Funktionelle Evaluation unklassifizierter Varianten in den Genen BRCA1 und BRCA2

M Graeser ¹, A Becker ¹, B Wappenschmidt ¹, C Landwehr ², T Hilger ³, W Baus ³, R Weber ², P Mallmann ⁴, RK Schmutzler ¹

¹Schwerpunkt Familiärer Brust- und Eierstockkrebs
²Institut für Humangenetik der Universität Bonn
³Institut für Strahlentherapie der Universität Köln
⁴Klinik für Frauenheilkunde und Geburtshilfe der Universität Köln

Kongressbeitrag

Fragestellung/Hintergrund:

In den 12 Zentren des Deutschen Konsortiums für familiären Brust und Eierstockkrebs wurden bis Januar 2009 über 6200 Indexpersonen aus Risikofamilien auf Mutationen in den Genen BRCA1 und BRCA2 untersucht. Es wurden 649 distinkte Mutationen nachgewiesen, darunter 183 unklassifizierte Varianten (UCV), deren pathogenetische Bedeutung bisher ungeklärt ist. Eine Möglichkeit der Einordnung ist die Evaluation der Doppelstrangreparatur (DSR)-Kapazität mutierter Zellen, da die BRCA Gene hier eine Schlüsselrolle spielen.

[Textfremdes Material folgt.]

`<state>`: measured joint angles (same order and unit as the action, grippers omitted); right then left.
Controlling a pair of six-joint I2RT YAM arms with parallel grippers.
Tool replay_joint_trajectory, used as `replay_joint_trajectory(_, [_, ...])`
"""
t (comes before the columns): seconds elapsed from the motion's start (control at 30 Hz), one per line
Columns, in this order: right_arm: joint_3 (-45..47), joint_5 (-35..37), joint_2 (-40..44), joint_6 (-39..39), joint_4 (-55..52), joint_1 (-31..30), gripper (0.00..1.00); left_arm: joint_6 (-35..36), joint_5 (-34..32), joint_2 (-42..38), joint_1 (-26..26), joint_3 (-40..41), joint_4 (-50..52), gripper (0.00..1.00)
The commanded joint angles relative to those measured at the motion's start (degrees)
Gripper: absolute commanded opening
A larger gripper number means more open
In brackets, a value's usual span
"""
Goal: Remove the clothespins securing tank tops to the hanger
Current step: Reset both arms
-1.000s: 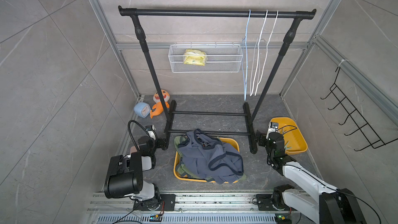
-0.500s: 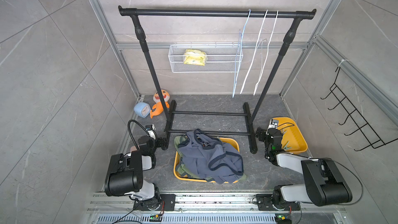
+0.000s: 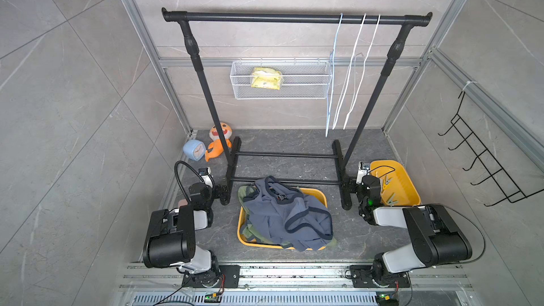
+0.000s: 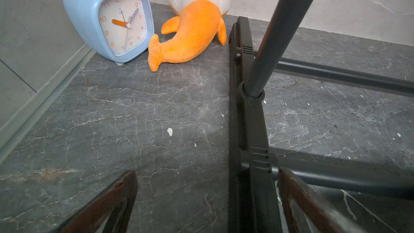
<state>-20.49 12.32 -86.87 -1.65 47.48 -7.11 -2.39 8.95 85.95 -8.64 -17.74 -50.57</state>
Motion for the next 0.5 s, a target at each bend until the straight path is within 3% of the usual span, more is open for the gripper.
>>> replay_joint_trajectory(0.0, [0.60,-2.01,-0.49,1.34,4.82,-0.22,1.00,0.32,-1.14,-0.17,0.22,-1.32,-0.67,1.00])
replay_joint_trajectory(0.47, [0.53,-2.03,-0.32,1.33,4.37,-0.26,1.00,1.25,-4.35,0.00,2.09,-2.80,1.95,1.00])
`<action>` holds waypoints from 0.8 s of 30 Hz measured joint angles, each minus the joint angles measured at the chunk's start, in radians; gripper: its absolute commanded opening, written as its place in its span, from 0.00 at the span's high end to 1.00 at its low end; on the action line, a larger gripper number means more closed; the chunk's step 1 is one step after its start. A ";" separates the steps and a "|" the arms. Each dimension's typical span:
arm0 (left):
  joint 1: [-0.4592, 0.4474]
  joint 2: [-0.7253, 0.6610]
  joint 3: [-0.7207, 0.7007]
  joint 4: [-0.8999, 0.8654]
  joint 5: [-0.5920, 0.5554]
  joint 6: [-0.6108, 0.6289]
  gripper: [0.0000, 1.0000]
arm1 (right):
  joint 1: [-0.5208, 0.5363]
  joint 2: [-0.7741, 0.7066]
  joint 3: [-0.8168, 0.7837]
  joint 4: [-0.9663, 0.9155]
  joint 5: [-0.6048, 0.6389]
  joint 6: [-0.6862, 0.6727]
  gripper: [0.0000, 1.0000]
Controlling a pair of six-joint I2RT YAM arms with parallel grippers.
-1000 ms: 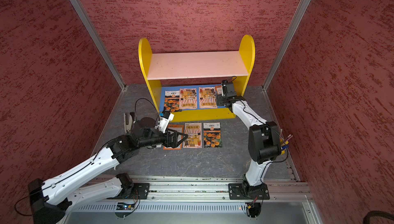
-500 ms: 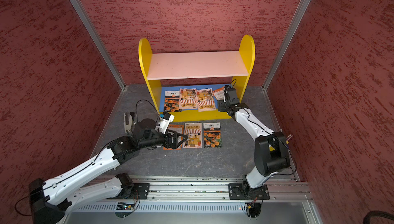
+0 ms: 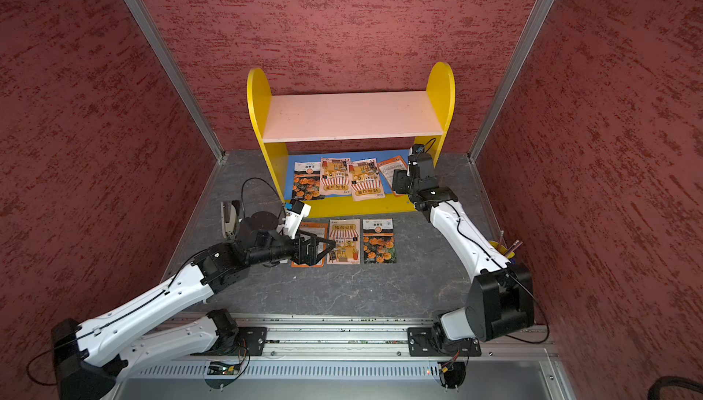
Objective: Take the seed bag off the shelf
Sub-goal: Pick up the seed packet from the shelf.
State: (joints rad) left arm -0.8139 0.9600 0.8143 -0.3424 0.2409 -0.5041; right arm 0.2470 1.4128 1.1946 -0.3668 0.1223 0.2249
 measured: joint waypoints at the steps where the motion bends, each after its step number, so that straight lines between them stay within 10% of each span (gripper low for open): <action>1: 0.000 0.000 0.000 0.000 0.000 0.000 0.00 | 0.000 -0.013 -0.008 0.000 -0.003 0.016 0.26; 14: 0.000 0.000 -0.001 0.006 0.000 0.000 0.00 | 0.000 -0.154 -0.446 0.277 -0.130 0.550 0.38; 24: 0.000 -0.005 -0.029 0.009 0.000 -0.005 0.00 | -0.002 -0.060 -0.491 0.610 -0.190 0.753 0.45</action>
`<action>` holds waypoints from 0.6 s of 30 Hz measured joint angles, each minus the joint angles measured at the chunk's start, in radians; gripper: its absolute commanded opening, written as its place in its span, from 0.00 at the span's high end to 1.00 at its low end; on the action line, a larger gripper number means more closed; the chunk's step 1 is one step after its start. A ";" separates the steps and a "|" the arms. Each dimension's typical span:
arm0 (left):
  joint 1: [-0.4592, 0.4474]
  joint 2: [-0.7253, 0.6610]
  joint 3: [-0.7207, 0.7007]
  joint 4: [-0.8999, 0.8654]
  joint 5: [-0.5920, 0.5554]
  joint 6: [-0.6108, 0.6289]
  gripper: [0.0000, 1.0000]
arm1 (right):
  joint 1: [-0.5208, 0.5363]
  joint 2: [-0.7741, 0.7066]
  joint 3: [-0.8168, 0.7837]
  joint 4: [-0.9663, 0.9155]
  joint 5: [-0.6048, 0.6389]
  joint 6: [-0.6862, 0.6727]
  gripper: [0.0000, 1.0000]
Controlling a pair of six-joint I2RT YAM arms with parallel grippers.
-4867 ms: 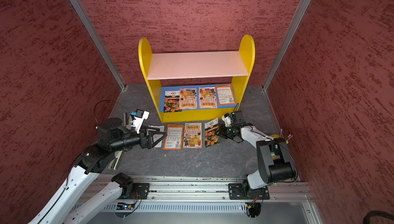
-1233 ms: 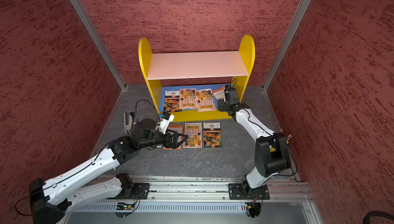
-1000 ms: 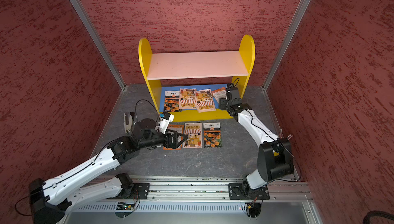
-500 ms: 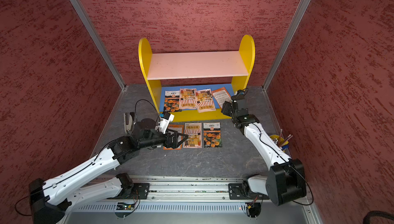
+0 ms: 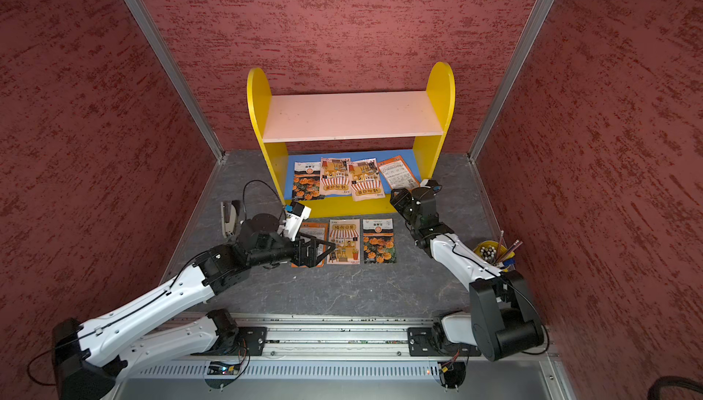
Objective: Take the seed bag off the shelf
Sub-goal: Pick up the seed packet from the shelf.
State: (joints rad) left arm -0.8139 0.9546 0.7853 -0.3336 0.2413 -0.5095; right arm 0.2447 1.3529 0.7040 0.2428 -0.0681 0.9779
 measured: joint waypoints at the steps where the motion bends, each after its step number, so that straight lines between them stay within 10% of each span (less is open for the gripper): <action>1: 0.000 0.000 0.000 0.000 0.000 0.000 0.00 | -0.001 0.014 -0.003 0.025 0.000 0.015 0.45; 18: 0.001 -0.013 0.000 -0.004 -0.008 0.001 0.00 | -0.014 0.087 -0.020 0.175 0.021 0.098 0.71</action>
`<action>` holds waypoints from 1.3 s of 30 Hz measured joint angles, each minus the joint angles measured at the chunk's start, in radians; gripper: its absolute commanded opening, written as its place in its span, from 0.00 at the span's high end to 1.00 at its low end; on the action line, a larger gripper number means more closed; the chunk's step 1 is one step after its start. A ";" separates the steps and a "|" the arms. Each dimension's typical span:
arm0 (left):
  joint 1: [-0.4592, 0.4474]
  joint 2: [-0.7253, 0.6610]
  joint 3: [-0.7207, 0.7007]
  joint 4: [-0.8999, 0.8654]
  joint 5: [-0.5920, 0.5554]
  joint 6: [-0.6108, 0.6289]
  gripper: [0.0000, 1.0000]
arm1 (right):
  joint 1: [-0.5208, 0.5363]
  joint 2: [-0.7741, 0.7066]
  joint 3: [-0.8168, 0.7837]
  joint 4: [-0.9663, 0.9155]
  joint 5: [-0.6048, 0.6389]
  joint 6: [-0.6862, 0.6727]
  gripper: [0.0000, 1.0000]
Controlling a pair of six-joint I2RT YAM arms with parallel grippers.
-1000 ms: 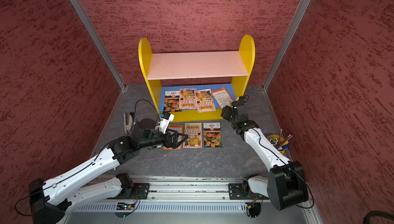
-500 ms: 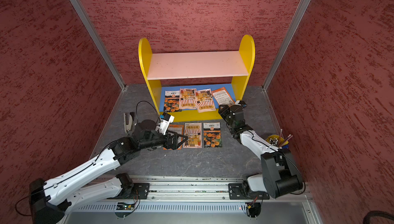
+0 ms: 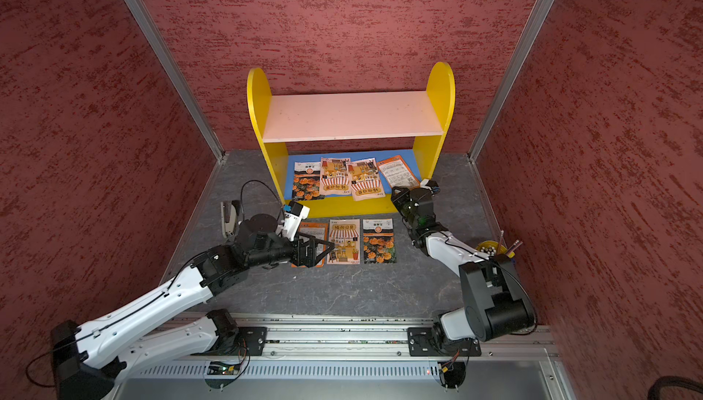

Daher haben wir einen Assay etabliert, bei dem Bestrahlungsinduzierte Doppelstrangdefekte in heterozygoten Fibroblasten mittels M-FISH untersucht werden (Buchholz 2002, Kote-Jarai 2006).

Methode:

In einer Pilotstudie wurden 12 Personen eingeschlossen, darunter vier Kontrollpersonen, vier Trägerinnen einer gesicherten pathogenen Mutation in der RAD51-Bindungsdomäne des BRCA2 Gens und vier Trägerinnen einer UCV in der RAD51 Bindungsregion des BRCA2 Gens. Den Patientinnen wurde mithilfe einer Hautpunch Biopsie ein Stanzzylinder von 5mm entnommen und die dermalen Fibroblasten wurden anschließend ausgepflanzt, bis zur dritten Passage kultiviert und anschließend in Stickstoff eingefroren. Nach dem Auftauen und Kultivierung für 24 Stunden wurden die Fibroblasten mit 4Gy bestrahlt und weitere sechs Tage kultiviert, im Anschluss wurden Metaphase-Spreads angefertigt und eine M-FISH Analyse durchgeführt. Hierbei wurde die Anzahl der Chromosomenaberrationen nach einem standardisierten Verfahren bestimmt.

Ergebnisse:

Es wurden pro Person 20 Metaphasen untersucht, dabei zeigten die Trägerinnen einer pathogenen BRCA2 Mutation signifikant mehr Chromosomen-Abberrationen als die Kontrollgruppe (x²; p=0,032). Die Gruppe der UCVs verhielt sich unterschiedlich und konnte zum Teil der Kontrollgruppe und zum Teil der Gruppe der Trägerinnen einer pathogenen Mutation zugeordnet werden.

Schlussfolgerung:

Die Ergebnisse bestätigen eine Haploinsuffizienz pathogener BRCA Mutationen. Bei ausreichender Diskriminierung der pathogenen Mutationen vom Normalkollektiv ist die Klassifikation der UCVs möglich.